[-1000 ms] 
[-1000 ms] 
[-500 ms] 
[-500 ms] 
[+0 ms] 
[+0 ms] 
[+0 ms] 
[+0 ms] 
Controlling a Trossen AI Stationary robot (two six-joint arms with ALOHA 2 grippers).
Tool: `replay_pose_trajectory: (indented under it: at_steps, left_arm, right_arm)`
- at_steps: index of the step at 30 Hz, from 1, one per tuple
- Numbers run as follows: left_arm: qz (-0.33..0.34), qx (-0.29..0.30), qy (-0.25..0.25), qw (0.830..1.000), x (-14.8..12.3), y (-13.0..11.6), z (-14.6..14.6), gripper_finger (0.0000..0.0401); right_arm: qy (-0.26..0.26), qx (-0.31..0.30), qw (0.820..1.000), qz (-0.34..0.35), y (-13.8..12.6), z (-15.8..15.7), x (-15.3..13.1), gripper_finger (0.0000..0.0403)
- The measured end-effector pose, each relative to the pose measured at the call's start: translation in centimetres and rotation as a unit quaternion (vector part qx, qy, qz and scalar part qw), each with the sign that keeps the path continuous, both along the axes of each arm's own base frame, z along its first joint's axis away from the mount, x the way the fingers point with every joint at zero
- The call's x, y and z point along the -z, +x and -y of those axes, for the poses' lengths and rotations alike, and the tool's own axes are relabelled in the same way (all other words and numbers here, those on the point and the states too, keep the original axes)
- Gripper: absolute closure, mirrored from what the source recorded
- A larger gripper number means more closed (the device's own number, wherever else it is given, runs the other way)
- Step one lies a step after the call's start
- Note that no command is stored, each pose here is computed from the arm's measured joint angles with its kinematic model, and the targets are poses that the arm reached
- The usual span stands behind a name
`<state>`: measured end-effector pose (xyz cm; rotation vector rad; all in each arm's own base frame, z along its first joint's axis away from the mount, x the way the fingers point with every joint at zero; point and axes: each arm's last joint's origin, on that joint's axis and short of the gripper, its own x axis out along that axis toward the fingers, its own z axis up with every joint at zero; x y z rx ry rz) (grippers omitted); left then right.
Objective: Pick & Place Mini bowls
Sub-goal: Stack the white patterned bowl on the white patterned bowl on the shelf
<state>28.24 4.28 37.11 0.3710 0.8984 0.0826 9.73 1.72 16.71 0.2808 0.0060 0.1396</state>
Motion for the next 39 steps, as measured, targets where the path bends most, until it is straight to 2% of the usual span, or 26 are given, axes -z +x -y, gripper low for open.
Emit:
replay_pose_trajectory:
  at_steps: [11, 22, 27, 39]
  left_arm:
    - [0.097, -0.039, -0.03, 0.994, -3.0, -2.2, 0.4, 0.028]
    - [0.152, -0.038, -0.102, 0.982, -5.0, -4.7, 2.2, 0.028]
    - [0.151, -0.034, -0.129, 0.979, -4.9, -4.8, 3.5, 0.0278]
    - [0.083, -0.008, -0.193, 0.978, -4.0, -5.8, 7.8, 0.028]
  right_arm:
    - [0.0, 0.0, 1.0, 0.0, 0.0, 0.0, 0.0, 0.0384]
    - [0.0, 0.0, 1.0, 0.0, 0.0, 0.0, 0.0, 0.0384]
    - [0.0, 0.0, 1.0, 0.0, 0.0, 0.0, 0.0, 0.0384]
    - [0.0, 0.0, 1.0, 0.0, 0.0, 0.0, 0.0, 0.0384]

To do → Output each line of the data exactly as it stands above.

Response to the task →
[-1000 ms] 
[-1000 ms] 
[-500 ms] 
[-500 ms] 
[+0 ms] 
[+0 ms] 
[+0 ms] 
[+0 ms] 
Controlling a Trossen AI Stationary robot (two six-joint arms with ALOHA 2 grippers).
Tool: `replay_pose_trajectory: (indented under it: at_steps, left_arm, right_arm)`
- at_steps: index of the step at 30 Hz, from 1, one per tuple
- Numbers run as follows: left_arm: qz (-0.33..0.34), qx (-0.29..0.30), qy (-0.25..0.25), qw (0.830..1.000), x (-14.8..12.3), y (-13.0..11.6), z (-14.6..14.6), gripper_finger (0.0000..0.0401); right_arm: qy (-0.26..0.26), qx (-0.31..0.30), qw (0.820..1.000), qz (-0.34..0.35), y (-13.8..12.6), z (-15.8..15.7), x (-15.3..13.1), gripper_finger (0.0000..0.0403)
- The measured end-effector pose, each relative to the pose measured at the call's start: translation in centimetres and rotation as a unit quaternion (vector part qx, qy, qz and scalar part qw), each with the sign that keeps the path continuous, both along the axes of each arm's own base frame, z along its first joint's axis away from the mount, x the way the fingers point with every joint at zero
- The call's x, y and z point along the -z, +x and -y of those axes, for the poses' lengths and rotations alike, and the tool's own axes are relabelled in the same way (all other words and numbers here, those on the point and the states too, keep the original axes)
- Gripper: absolute closure, mirrored from what the source recorded
- A larger gripper number means more closed (the device's own number, wherever else it is given, runs the other way)
- Step one lies a step after the call's start
- Note that no command is stored, each pose here is computed from the arm's measured joint angles with its kinematic model, and the targets are poses that the arm reached
- The usual span stands behind a name
`<state>`: measured end-effector pose (xyz cm; rotation vector rad; all in each arm's own base frame, z along its first joint's axis away from the mount, x the way the fingers point with every joint at zero; point and axes: each arm's last joint's origin, on that joint's axis and short of the gripper, its own x axis out along that axis toward the fingers, its own z axis up with every joint at zero; x y z rx ry rz) (grippers omitted); left then right.
Objective: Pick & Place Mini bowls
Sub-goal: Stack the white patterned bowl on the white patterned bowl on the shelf
<state>28.24 4.28 37.11 0.3710 0.8984 0.0826 9.73 1.72 16.71 0.2808 0.0060 0.1396</state>
Motion for the next 39 steps, as measured, targets where the path bends most, until it is straight to 2% of the usual span, or 26 are given, axes -z +x -y, gripper low for open.
Emit:
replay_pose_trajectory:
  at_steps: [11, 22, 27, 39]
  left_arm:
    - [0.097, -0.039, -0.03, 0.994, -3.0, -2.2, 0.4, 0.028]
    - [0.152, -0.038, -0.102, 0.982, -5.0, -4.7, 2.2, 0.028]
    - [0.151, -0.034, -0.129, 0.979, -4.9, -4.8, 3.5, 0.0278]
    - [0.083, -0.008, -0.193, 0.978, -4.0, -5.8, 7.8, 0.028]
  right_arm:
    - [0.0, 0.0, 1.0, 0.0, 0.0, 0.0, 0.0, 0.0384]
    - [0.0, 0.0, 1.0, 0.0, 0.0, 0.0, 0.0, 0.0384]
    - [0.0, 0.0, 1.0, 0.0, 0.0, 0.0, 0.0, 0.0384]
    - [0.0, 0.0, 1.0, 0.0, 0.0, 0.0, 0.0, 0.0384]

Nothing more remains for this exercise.